> **Exercise aim**
Could the listing be repeated exactly, with every picture dropped?

> **The data**
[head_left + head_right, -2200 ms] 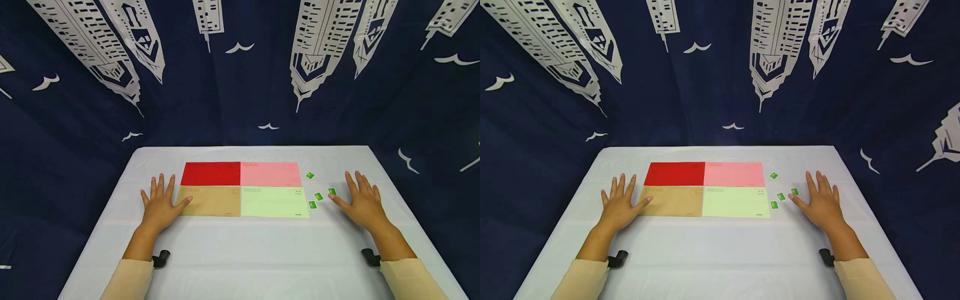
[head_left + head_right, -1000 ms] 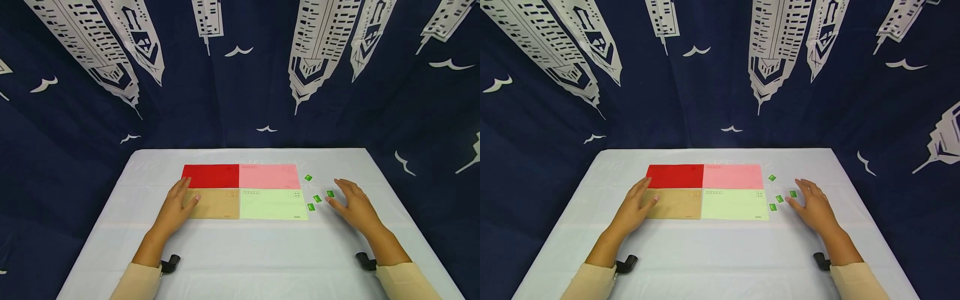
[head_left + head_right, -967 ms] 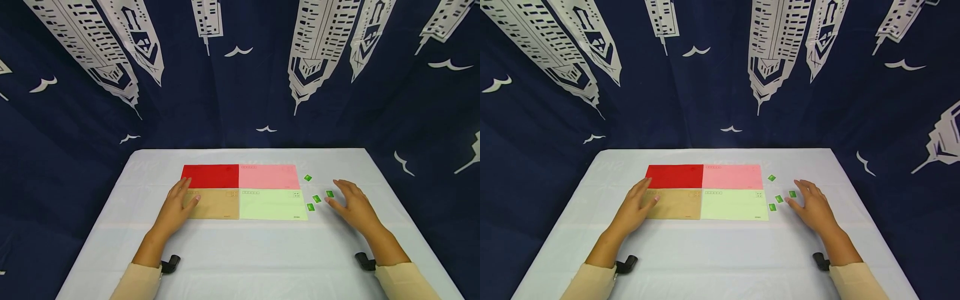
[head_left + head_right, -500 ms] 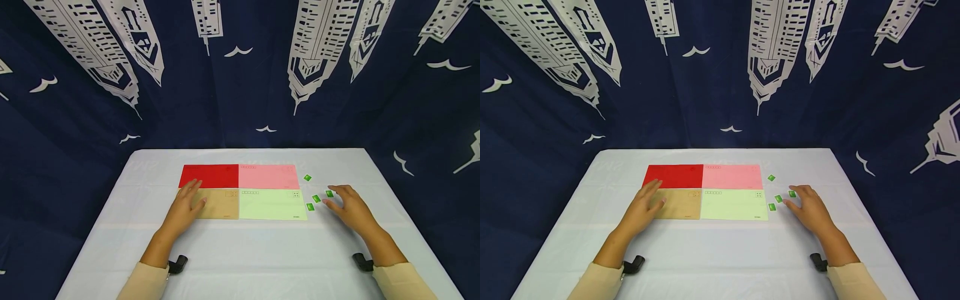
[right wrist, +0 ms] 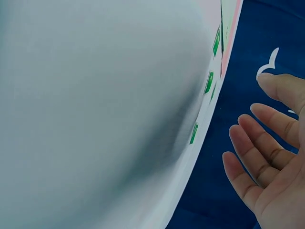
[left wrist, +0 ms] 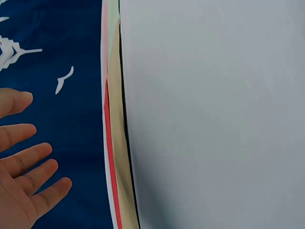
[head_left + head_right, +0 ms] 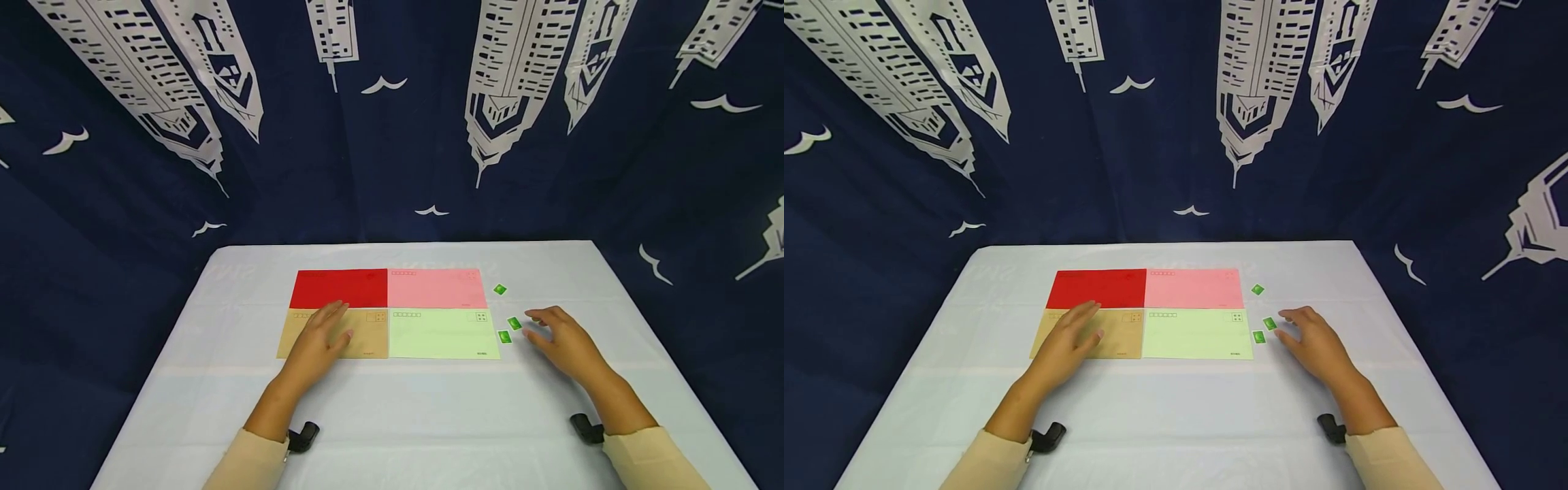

> **Reply to the task**
[head_left + head_right, -2200 ms] 
[head_left + head_right, -1000 ms] 
[head_left + head_right, -967 ms] 
[head_left + head_right, -500 ms] 
[right wrist, +0 ms] 
[left wrist, +0 ms] 
[head_left + head_right, +0 ms] 

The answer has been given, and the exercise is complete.